Management need to show year upon year growth no matter how little sense it
makes. One way of doing that over the short term is to slash costs, with costs
lower profits are higher, and thus the manager can receive a nice fat bonus
and maybe get promoted. Only problem is these short term cost savings result
in medium to long term damage, which can ultimately destroy a company's profit
making potential (e.g. HP).

You see this all the time. A successful business brings in a CEO or CFO, they
slash costs all over the place, the board loves them for 2-4 years and they
leverage their success to get a better job at another business. A few years
after they left, profits at the old business start to fall, because the
slashing had unintended side effects (e.g. like making the business less
competitive), but it took time for those negative effects to start to be
apparent (particularly to higher tier staff and the board). However now
everyone blames the CEO/CFO who took over after the "successful" one because
nobody realised the delay between the cause and effect.

A lot of MBA-types have a trail of fire behind them. They've built a career on
it. Your first warning should be slashing R&D departments.

------
elmerfud
You probably have better insight in to that than anyone here.

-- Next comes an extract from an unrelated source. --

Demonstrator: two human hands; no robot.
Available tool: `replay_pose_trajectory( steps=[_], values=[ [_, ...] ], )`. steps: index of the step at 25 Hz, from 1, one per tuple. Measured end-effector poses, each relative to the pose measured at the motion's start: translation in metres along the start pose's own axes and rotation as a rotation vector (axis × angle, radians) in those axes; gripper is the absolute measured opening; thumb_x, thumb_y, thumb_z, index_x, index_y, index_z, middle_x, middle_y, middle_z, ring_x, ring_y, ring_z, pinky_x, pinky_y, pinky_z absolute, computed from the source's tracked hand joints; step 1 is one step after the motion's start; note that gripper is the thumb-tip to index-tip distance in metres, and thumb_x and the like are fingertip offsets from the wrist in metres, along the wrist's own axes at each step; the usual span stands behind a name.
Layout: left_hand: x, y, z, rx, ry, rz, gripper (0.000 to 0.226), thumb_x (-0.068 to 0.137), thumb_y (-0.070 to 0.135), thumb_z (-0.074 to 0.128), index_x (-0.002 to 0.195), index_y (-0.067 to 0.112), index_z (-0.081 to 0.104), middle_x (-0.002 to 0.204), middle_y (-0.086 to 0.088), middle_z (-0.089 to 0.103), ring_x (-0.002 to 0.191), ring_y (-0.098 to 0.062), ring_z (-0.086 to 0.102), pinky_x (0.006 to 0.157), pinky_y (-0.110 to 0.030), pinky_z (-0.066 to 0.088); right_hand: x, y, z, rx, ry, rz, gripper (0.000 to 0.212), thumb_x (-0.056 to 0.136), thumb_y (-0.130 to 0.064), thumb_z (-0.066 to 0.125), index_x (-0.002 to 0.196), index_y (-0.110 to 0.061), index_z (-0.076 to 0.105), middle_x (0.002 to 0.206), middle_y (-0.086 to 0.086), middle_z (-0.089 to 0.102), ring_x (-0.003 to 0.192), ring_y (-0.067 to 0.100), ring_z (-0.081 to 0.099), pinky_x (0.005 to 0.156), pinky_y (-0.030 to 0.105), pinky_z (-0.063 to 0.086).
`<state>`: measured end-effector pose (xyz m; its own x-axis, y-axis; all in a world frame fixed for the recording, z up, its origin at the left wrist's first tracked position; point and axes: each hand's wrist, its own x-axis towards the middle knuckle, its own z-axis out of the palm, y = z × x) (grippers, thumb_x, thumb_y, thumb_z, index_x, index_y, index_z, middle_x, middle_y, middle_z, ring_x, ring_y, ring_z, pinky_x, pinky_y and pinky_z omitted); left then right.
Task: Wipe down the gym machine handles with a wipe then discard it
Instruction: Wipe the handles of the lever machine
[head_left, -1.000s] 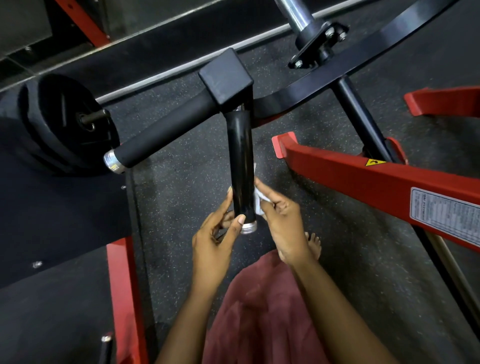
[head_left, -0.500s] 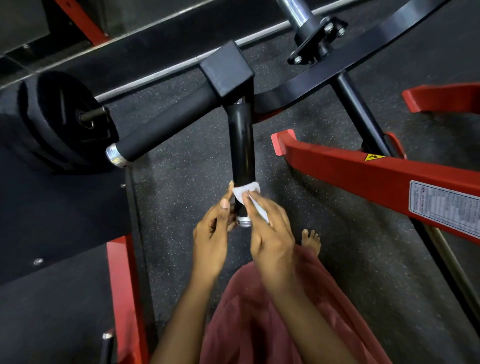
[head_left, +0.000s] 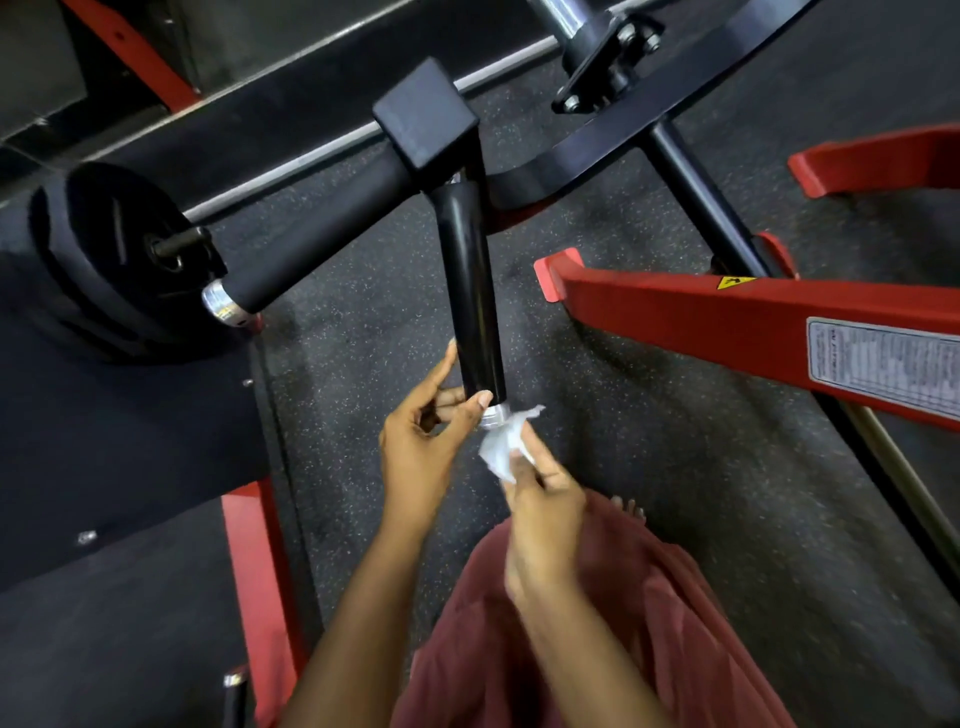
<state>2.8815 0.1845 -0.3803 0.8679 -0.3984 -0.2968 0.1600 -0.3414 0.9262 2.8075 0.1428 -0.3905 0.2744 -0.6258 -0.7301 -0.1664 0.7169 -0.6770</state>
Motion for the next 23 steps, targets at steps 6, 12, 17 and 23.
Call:
replay_pose_trajectory(
  steps=[6,12,17,23],
  values=[
    [0.005,0.002,-0.001,-0.073,-0.038,-0.024,0.061,0.079,-0.003,0.065,0.129,0.023,0.043,0.066,0.014,0.070,0.069,0.005,0.063,0.071,-0.011,0.050,-0.010,-0.025,0.015,0.576,-0.021,0.353,0.031,0.089,0.013,0.040,0.117,0.008,0.053,0.081,0.008,0.064,0.067,0.009,0.064,0.067,0.014,0.053],
    [0.004,-0.005,-0.002,-0.066,-0.015,-0.037,0.057,0.078,0.006,0.068,0.128,0.027,0.048,0.079,0.003,0.070,0.082,-0.008,0.064,0.086,-0.030,0.052,-0.003,-0.019,0.016,0.522,-0.059,0.316,0.035,0.088,0.015,0.040,0.119,0.006,0.054,0.083,0.008,0.064,0.069,0.009,0.063,0.070,0.016,0.053],
    [0.000,-0.007,0.003,-0.011,0.055,-0.035,0.057,0.079,0.009,0.069,0.126,0.031,0.046,0.074,0.004,0.061,0.084,-0.011,0.059,0.099,-0.041,0.047,0.023,-0.043,-0.001,0.159,-0.108,-0.024,0.034,0.089,0.007,0.045,0.114,-0.008,0.061,0.115,0.010,0.063,0.099,0.017,0.062,0.094,0.029,0.046],
    [0.003,-0.011,0.001,-0.028,0.034,-0.029,0.056,0.079,0.010,0.070,0.127,0.031,0.048,0.092,-0.014,0.071,0.089,-0.013,0.063,0.098,-0.040,0.049,0.088,-0.107,0.068,-0.145,-0.445,-0.336,0.040,0.087,0.007,0.040,0.121,-0.005,0.058,0.119,0.008,0.063,0.105,0.021,0.061,0.098,0.038,0.045]
  ],
)
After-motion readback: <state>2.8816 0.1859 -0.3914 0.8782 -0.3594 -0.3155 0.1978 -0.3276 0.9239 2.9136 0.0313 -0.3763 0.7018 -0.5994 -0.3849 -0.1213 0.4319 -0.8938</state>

There could be a couple of reasons that have nothing to do with financials.
Perhaps there was a high level of waste and therefore one person simply made a
decision to just stop. Could also be that one person always took care of it
and they are out on holiday or otherwise away. It could be they're waiting for
someone to comment on it.

Then it could be the beginning of tightening down on incidental spending. If
this is the case you should also begin to see this in other areas such as less
paid for lunches or paid for after work outings etc....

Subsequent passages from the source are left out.